IHRAM.CO.ID, Irak merupakan bagian penting dari sejarah peradaban Islam. Kota-kota di Irak pernah menjadi pusat ilmu dan pemerintahan khalifah meski diwarnai pula dengan aneka pertempuran dan perang. Pada awal milenium ini, Irak harus berhadapan dengan serangan Barat yang tak hanya menghilangkan banyak nyawa, tapi juga peninggalan sejarah termasuk sejarah Islam.
Keprihatinan terhadap manuskrip yang entah seperti apa kondisinya pascainvasi Amerika Serikat (AS) ke Irak, membuat Geoffrey Roper menuliskannya secara khusus dalam tulisan The Fate of Manuscripts in Iraq and Elsewhere yang dimuat laman Muslim Heritage.
Pada periode awal Islam, kata Roper, Irak punya peran penting dalam produksi naskah keilmuan. Kota Kufa yang sempat menjadi ibu kota kekhalifahan kala itu, pada 17 Hijriyah atau 638 Masehi, menjadi pusat menulis para alim. Bahkah istilah Kufic yang menjadi salah satu gaya penulisan huruf Alquran diambil dari nama kota itu.
Kota Basra juga sempat menjadi 'kembang' pada era literatur prosa Arab dan menjadi kota kelahiran penulisan gramatikal Arab serta pusat perkembangan puisi era Kekhalifahan Umayyah dan Abbasiyah. Perpustakaan penting bermunculan kemudian.
Di antara banyak kota di Irak, Baghdad adalah yang terpenting bagi perkembangan literatur Islam setelah selama empat abad menjadi ibu kota Kekhalifahan Abbasiyah. Setidaknya ada 4.300 karya yang beredar di sana pada abad ke-10 dengan spektrum tema yang luas, dari filosofi hingga sains.
Karya-karya para penulis Islam itu kemudian disimpan di berbagai perpustaan publik. Ada pula yang tersimpan di perpustakaan pribadi yang terbuka untuk publik.

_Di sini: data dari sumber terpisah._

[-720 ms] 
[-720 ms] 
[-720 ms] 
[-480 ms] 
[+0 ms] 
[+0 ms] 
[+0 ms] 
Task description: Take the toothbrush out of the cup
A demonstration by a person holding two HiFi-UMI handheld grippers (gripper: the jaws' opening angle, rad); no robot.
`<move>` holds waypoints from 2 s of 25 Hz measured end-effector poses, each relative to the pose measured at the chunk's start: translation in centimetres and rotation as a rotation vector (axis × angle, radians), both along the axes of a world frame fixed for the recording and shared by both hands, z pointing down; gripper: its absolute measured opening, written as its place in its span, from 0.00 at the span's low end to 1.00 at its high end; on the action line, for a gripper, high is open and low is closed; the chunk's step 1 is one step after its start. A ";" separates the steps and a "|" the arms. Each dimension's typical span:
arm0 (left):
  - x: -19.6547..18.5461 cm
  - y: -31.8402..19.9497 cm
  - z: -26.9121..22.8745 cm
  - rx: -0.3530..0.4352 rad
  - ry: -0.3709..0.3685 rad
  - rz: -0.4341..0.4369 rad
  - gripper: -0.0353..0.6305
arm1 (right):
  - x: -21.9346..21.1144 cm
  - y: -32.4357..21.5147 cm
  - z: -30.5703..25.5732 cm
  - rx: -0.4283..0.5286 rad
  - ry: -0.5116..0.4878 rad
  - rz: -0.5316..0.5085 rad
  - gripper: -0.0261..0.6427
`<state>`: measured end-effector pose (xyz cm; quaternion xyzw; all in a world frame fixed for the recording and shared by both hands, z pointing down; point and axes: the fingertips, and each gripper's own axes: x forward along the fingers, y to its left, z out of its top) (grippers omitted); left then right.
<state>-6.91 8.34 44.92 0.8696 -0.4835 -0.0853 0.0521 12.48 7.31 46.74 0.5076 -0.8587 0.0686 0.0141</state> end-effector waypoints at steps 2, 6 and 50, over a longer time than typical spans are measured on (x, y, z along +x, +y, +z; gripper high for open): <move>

Baghdad mulanya merupakan ceruk ilmu yang seakan tiada habisnya. Hingga pada 1258 Masehi, datanglah peristiwa yang dianggap bencana besar bagi peradaban Muslim dan budaya ilmu Islam. Bangsa Mongol di bawah pimpinan Hulegu Khan menaklukan Baghdad. Tak hanya memenggal khalifah dan sebagain besar Muslim di sana, menurut Ibnu Khaldun, pasukan ini juga membuang karya para ulama ke Sungai Tigris.